We must also dispel the myth of absolute medieval power, imagined on the model of enlightened monarchies known from the early modern era. The desire to forge consensus within the elite played a decisive role in the political culture of the Middle Ages. In Poland, until 1295, one might even say that the result of this consensus was that the monarchical idea was not particularly popular either among members of the ruling dynasty or within the ranks of the magnates—given that only three rulers chose to wear the royal crown, and only in the eleventh century. Curiously, the oldest surviving Polish annal, compiled in the twelfth century, does not even mention Bolesław Chrobry’s coronation of 1025!

Moreover, royal unction, though a rite of profound significance, brought with it numerous limitations and challenges. Few managed to live up to the ideal set forth at coronation, hence the many accusations of tyranny, violations of local and ecclesiastical law, depositions, and uprisings against rulers. The political culture of the Middle Ages was not at all as irrational as it is usually thought to be—or perhaps no more irrational than what we experience today in political life.
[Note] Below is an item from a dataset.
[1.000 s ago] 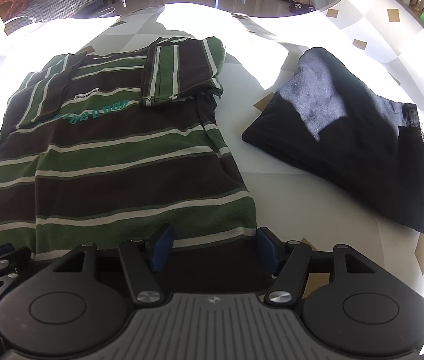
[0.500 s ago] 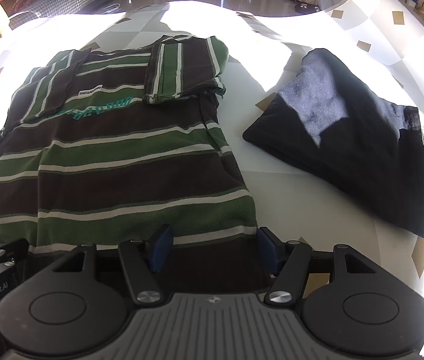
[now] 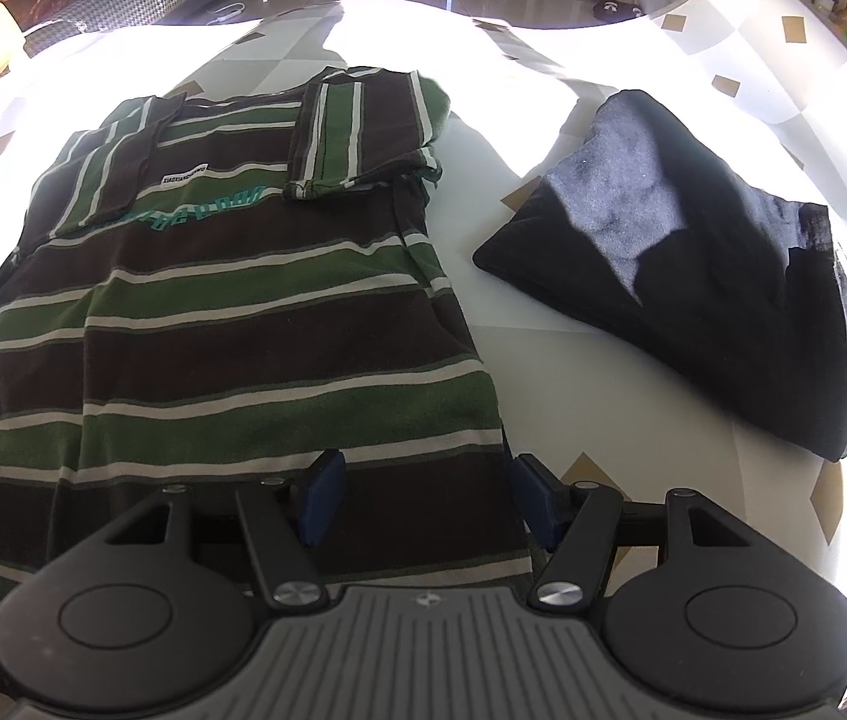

Farce-like ceremonies or the distribution of swords were not, in fact, the only elements constituting governance. Coronation rites were most often the result of agreements between the candidates and their political backing, composed of the aristocracy and the Church hierarchy. It was not uncommon for the course of the ceremony and the wording of the prayers spoken during the anointing to be meticulously negotiated. The aim of the celebration was to manifest to those gathered the supernatural significance of the royal office, but within the logic of belief in other Church rites—for example, the Eucharist, baptism, or the ordination of clergy.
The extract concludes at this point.